APPROVAL OF THE APPELLATE DIVISION

SUPERIOR COURT OF NEW JERSEY

APPELLATE DIVISION

DOCKET NO. A-6291-07T46291-07T4

STATE OF NEW JERSEY,

Plaintiff-Respondent,

v.

VINCENT MORRIS,

Defendant-Appellant.

_______________________________________

 

Argued March 24, 2009 - Decided

Before Judges Parker, Yannotti and LeWinn.

On appeal from the Superior Court of New Jersey, Law Division, Bergen County, Indictment No. 01-12-3022.

Edward A. Berger argued the cause for appellant (Vincent Morris, on the pro se brief).

Catherine A. Foddai, Senior Assistant Prosecutor, argued the cause for respondent (John L. Molinelli, Bergen County Prosecutor, attorney; Ms. Foddai, of counsel and on the brief).

PER CURIAM

Defendant Vincent Morris appeals from an order entered by the trial court on July 18, 2008, denying his petition for post-conviction relief (PCR). We affirm.

Defendant and Christo Vardakis (Vardakis) were charged under Bergen County Indictment No. 01-12-3022 with two counts of second-degree usury in violation of N.J.S.A. 2C:21-19a. Defendant's first trial resulted in a mistrial, after the jury could not reach a verdict. At defendant's second trial, the State presented evidence that defendant made loans to James Siderias (James) and Konstantine Siderias (Gus) at rates of interest exceeding the rates permitted by law.

In October 1999, defendant loaned James $50,000 at an interest rate of three percent per week. In January 2000, defendant loaned Gus $20,000 at four percent per week. James and Gus executed notes which stated that the interest rates on the loans were twenty-one percent but the State presented evidence which established that the notes did not reflect the actual agreed-upon interest rates.

In 2000 and 2001, defendant made additional loans to the Siderias brothers. In April 2000, defendant loaned Gus another $15,000 at four percent per week, and in June 2000, defendant loaned Gus $10,000 at the same rate. Defendant later agreed to reduce the rate on these loans to three percent per week. In June 2000, James reduced his indebtedness to defendant but in November 2000, borrowed an additional $15,000 from defendant at a rate of three percent per week. In March and May 2001, defendant made additional loans to Gus totaling $25,000, at a rate of three percent per week.

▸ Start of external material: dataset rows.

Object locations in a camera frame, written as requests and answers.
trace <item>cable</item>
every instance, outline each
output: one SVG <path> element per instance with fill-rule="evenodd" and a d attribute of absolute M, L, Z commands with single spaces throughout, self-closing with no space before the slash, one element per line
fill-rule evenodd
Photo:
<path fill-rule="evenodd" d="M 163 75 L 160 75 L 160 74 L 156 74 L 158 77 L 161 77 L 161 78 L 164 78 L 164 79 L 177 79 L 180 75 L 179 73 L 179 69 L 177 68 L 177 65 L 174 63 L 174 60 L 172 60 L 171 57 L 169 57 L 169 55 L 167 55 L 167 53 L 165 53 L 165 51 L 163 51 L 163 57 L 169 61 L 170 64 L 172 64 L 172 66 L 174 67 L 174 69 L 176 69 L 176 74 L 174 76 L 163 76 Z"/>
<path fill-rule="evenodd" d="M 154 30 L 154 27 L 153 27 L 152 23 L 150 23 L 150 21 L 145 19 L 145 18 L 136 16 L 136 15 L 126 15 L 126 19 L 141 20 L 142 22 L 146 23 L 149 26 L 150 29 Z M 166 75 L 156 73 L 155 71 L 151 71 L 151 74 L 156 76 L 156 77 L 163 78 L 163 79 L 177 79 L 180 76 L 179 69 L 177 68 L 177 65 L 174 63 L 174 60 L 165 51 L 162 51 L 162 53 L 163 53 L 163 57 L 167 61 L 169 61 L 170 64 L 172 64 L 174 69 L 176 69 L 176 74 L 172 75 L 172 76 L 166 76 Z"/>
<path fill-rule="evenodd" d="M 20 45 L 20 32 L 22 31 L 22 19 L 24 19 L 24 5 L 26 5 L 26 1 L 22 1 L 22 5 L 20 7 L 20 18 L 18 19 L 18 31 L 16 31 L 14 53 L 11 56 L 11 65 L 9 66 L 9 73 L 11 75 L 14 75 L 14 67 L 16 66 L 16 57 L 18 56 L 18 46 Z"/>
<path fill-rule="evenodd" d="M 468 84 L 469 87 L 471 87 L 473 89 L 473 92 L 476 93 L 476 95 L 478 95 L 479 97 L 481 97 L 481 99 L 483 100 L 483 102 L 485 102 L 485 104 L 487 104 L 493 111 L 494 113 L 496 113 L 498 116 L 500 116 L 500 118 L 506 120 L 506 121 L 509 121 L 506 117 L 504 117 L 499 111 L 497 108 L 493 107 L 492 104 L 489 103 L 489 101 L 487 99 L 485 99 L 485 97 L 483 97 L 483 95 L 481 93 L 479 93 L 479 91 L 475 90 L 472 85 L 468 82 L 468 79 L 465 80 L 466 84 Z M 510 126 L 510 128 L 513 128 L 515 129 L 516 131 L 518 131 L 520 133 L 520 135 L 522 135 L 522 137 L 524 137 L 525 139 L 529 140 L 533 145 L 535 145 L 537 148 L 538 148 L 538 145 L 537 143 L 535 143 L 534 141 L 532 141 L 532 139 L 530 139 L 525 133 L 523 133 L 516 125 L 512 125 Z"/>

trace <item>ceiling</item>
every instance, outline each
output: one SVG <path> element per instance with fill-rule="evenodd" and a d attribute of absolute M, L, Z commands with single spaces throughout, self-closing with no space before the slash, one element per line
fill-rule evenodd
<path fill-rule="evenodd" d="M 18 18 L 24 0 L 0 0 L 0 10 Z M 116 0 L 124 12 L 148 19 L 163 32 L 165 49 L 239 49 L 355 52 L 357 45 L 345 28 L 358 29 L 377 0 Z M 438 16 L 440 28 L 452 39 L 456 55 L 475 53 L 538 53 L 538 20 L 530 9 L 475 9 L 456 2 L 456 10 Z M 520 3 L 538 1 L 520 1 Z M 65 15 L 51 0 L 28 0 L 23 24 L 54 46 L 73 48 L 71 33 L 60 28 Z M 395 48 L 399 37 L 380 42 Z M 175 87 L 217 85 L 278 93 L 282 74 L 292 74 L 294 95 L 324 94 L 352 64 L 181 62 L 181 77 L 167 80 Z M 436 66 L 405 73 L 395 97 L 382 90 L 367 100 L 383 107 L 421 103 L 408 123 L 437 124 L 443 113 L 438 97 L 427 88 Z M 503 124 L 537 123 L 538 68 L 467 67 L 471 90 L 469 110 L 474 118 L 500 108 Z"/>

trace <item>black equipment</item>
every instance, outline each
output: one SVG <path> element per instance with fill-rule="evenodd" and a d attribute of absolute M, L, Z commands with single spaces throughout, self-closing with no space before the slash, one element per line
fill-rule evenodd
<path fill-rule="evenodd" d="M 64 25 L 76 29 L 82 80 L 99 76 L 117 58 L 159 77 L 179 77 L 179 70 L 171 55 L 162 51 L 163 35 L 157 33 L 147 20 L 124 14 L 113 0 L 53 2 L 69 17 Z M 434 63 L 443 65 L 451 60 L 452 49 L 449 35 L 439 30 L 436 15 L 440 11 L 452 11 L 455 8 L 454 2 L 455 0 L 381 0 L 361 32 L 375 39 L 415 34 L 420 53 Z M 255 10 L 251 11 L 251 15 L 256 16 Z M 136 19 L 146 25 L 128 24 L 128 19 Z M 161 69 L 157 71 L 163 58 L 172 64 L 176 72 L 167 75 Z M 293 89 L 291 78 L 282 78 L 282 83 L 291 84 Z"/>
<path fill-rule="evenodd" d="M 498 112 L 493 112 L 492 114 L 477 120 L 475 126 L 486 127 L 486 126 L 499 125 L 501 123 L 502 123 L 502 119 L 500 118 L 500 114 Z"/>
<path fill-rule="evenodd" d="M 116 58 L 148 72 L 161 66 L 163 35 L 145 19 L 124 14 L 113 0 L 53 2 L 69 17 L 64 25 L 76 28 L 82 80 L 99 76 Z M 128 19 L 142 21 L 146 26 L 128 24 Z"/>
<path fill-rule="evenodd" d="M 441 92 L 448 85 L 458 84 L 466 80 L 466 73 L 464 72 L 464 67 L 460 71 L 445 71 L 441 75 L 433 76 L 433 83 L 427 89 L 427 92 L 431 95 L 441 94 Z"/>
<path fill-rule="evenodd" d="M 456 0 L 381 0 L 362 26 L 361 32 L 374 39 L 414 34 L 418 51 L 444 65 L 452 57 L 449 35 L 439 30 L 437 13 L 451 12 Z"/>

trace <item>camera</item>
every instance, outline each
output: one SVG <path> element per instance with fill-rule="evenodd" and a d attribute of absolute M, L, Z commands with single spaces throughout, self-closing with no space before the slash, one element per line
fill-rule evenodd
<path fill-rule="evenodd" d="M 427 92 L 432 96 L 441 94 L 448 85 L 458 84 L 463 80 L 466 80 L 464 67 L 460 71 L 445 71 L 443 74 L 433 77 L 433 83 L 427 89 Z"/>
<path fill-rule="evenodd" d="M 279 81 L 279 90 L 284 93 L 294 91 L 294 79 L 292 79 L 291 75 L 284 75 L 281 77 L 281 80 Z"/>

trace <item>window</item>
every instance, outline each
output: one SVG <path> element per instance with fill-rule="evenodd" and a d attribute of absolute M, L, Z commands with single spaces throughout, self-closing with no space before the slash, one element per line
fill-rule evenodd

In July 2001, Gus discussed the loans and interest payments with his lawyer in the presence of his attorney's spouse, who happened to be a detective in the Office of the Bergen County Prosecutor. An investigation ensued and defendant's conversations with James and Gus regarding the loans were recorded, including conversations that occurred in Vardakis' office. In September 2001, the detectives approached Vardakis. Initially, Vardakis denied any involvement in the making of the loans, but he later admitted that he was defendant's partner in some of the loans.

Defendant was found guilty on both charges. He was sentenced to two concurrent six-year terms of incarceration and ordered to pay certain fines and penalties. Defendant appealed and challenged his convictions by raising the following issues:

I. THE TRIAL COURT'S CRITICISM OF DEFENSE COUNSEL IN FRONT OF THE JURY REQUIRES A NEW TRIAL.

II. TRIAL COUNSEL'S INEFFECTIVE ASSISTANCE OF COUNSEL REQUIRES A NEW TRIAL.

III. DEFENDANT WAS DENIED THE RIGHT TO TESTIFY IN HIS OWN BEHALF.

We rejected these contentions and affirmed. State v. Morris, No. A-0160-03 (App. Div. Oct. 13, 2004).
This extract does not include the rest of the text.